• _Problem description_: How many lines of the entries hold the string "cable"? Reply with the number alone.

• _Input_:
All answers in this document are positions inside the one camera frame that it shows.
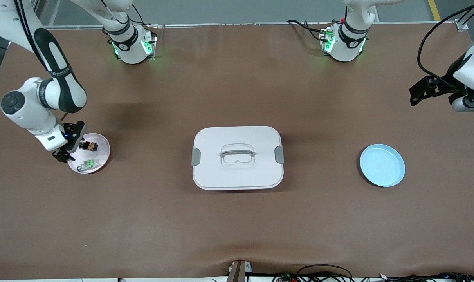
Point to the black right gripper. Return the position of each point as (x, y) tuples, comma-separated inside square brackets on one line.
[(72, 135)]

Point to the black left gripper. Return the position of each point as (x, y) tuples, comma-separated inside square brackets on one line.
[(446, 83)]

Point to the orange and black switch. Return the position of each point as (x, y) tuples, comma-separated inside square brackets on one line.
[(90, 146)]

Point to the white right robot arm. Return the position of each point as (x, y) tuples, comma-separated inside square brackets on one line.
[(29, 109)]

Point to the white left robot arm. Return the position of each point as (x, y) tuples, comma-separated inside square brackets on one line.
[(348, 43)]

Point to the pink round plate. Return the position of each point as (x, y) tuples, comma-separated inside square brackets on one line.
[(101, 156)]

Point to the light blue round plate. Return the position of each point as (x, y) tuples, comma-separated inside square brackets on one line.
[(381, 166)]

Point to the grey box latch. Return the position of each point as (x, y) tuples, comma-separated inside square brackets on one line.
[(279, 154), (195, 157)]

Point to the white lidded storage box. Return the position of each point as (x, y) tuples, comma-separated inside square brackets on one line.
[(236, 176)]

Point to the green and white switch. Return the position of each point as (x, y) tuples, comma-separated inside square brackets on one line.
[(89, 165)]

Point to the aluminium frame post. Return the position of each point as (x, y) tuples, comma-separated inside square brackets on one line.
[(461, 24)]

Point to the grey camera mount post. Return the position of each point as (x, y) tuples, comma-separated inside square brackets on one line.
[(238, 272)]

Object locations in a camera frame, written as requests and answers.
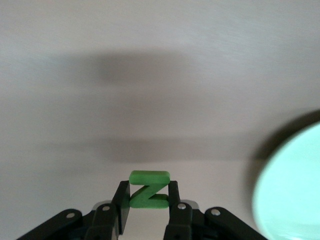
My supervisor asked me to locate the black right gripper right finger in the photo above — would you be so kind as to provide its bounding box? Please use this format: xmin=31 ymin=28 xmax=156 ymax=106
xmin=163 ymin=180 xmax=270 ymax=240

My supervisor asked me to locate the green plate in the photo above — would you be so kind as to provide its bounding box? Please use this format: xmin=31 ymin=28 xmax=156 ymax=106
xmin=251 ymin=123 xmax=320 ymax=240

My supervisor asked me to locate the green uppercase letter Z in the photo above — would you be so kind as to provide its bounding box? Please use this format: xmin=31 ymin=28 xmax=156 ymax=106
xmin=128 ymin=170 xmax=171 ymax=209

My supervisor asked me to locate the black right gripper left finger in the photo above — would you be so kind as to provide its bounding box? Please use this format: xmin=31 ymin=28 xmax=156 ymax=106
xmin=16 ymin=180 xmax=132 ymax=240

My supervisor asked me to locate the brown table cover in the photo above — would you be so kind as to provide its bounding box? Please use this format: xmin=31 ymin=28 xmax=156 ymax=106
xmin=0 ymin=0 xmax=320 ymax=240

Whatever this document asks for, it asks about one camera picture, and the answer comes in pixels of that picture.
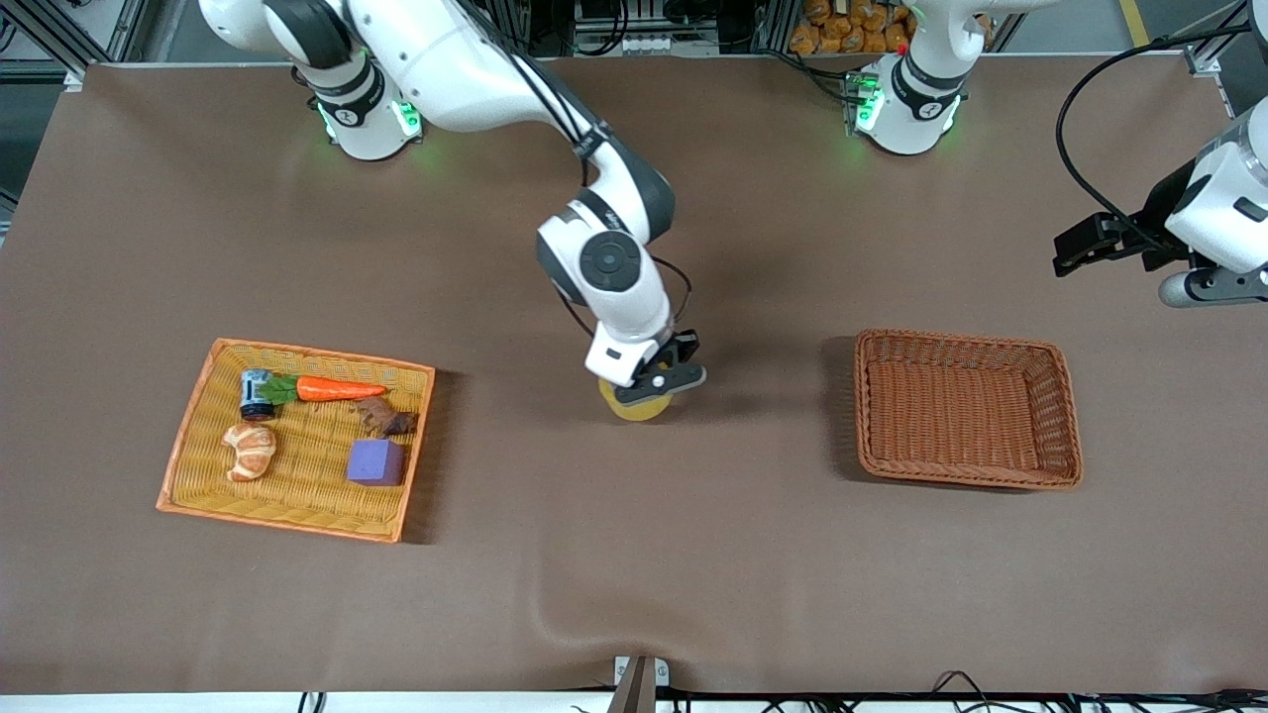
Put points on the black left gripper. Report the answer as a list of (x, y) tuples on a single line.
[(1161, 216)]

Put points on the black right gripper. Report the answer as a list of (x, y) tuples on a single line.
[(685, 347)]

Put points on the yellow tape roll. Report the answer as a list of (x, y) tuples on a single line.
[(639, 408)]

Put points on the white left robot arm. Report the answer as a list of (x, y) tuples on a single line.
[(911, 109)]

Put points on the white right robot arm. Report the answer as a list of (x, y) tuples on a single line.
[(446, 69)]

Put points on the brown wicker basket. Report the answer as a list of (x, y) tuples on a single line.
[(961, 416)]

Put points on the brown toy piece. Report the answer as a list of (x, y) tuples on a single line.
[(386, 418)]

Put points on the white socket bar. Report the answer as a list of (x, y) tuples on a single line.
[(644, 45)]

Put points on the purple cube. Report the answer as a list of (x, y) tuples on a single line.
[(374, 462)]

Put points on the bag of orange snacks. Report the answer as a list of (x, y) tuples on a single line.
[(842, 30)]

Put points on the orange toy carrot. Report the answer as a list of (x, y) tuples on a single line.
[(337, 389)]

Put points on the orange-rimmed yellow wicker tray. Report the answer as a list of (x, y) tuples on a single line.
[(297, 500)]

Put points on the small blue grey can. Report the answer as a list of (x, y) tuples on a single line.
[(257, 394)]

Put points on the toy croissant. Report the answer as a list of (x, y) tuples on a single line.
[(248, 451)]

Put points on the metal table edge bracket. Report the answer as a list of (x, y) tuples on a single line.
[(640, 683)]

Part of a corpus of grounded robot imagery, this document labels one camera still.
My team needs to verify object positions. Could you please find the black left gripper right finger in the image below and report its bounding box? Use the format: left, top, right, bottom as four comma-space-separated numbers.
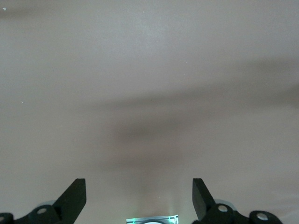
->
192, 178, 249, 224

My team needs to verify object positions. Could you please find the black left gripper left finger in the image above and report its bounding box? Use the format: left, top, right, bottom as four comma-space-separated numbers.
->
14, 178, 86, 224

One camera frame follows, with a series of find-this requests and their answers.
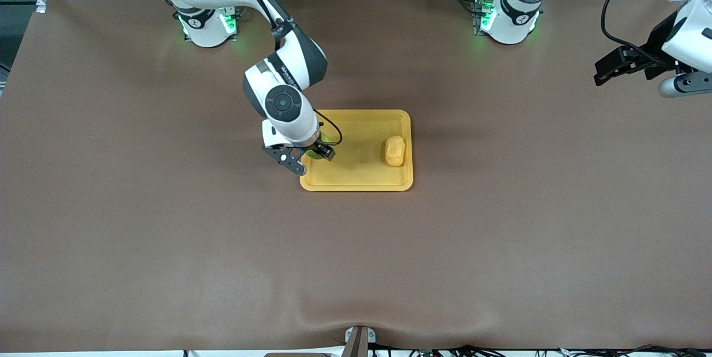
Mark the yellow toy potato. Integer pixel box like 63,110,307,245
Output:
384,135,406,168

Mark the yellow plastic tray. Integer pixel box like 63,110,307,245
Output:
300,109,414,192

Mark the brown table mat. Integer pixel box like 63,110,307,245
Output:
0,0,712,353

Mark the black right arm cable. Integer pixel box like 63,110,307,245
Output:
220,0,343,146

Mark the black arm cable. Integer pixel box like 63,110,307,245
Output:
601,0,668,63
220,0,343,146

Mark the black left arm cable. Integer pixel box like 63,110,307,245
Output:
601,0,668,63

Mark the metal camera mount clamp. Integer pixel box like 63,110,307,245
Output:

• _Exercise result_: 3